As Stratfor's 2018 Annual Forecast highlighted, continued unilateral U.S. action on trade measures can be expected to elicit responses from the countries most heavily impacted by them. As the United States continues to take unilateral measures against Chinese trade, Beijing is taking steps to push back.
China is pushing back against U.S. trade policy. According to the country's Commerce Ministry, Beijing is launching a year-long investigation into alleged U.S. subsidies and dumping practices for sorghum crop exports to China. Chinese imports of sorghum have increased rapidly in the last five years and, according to a ministry official, U.S. subsidies are impacting market prices in China and harming domestic sorghum producers.
The new Chinese investigation comes on the heels of a U.S. decision to increase import tariffs on both solar panels and washing machines. After Washington issued the increase, a response was expected from the countries hit hardest by those tariffs — namely South Korea, Malaysia and China. And the U.S. agricultural sector presents a logical arena for a tit-for-tat trade measure, given the large amount of U.S. agricultural products China imports — and the United States' dependence on exports for a number of crops.
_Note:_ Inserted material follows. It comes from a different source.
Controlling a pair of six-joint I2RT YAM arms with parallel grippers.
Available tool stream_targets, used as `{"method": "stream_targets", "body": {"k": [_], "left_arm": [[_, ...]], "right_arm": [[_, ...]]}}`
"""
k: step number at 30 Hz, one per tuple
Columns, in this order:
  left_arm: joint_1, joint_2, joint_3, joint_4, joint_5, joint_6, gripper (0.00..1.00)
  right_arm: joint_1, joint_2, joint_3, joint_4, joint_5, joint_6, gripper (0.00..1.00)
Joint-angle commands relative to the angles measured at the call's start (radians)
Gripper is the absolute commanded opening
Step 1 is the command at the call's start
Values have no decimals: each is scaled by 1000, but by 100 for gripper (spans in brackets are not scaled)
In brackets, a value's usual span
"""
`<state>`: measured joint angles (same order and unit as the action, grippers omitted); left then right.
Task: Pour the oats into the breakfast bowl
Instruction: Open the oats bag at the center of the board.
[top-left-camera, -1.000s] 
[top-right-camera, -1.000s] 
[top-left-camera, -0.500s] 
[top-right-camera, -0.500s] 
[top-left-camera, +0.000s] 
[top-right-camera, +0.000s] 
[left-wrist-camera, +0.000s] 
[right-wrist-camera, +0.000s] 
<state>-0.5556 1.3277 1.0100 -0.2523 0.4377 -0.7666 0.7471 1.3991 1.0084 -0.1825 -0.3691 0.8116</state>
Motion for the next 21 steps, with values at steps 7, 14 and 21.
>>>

Though a previous study mentioned soybeans or cotton as potential targets, China is the final destination for roughly two-thirds of all U.S. exports of sorghum. The sorghum market is significantly smaller than that of soybeans, but China is heavily reliant on imports to supply itself with the grain, and the United States is the country's primary supplier. However, sorghum is often used as a feed crop or in manufacturing biofuels and can be easily substituted if necessary. Sorghum may strike a key balance by disrupting a sector small enough to avoid a larger trade dispute while still pressuring the United States. But that dynamic may not continue indefinitely.
The larger the trade actions from Washington become, the greater the fallout could be for the industries Beijing chooses to target with proportional responses.
Any tariffs or non-tariff trade barriers on the crops that arise from China's investigation would primarily affect regions in the U.S. heartland that were firmly in support of U.S. President Donald Trump during the 2016 election — such as Kansas and Texas. The investigation will not be concluded before the 2018 midterm elections, but it does illustrate a potential strategy by which China can garner a political response by exerting influence on specific sectors. Though trade issues tend to have a small influence on individual voters, agricultural lobbies could step up their efforts to influence U.S. policy. But the biggest threat is from the next steps either country will take as they continue their dispute. The larger the trade actions from Washington become, the greater the fallout could be for the industries Beijing chooses to target with proportional responses.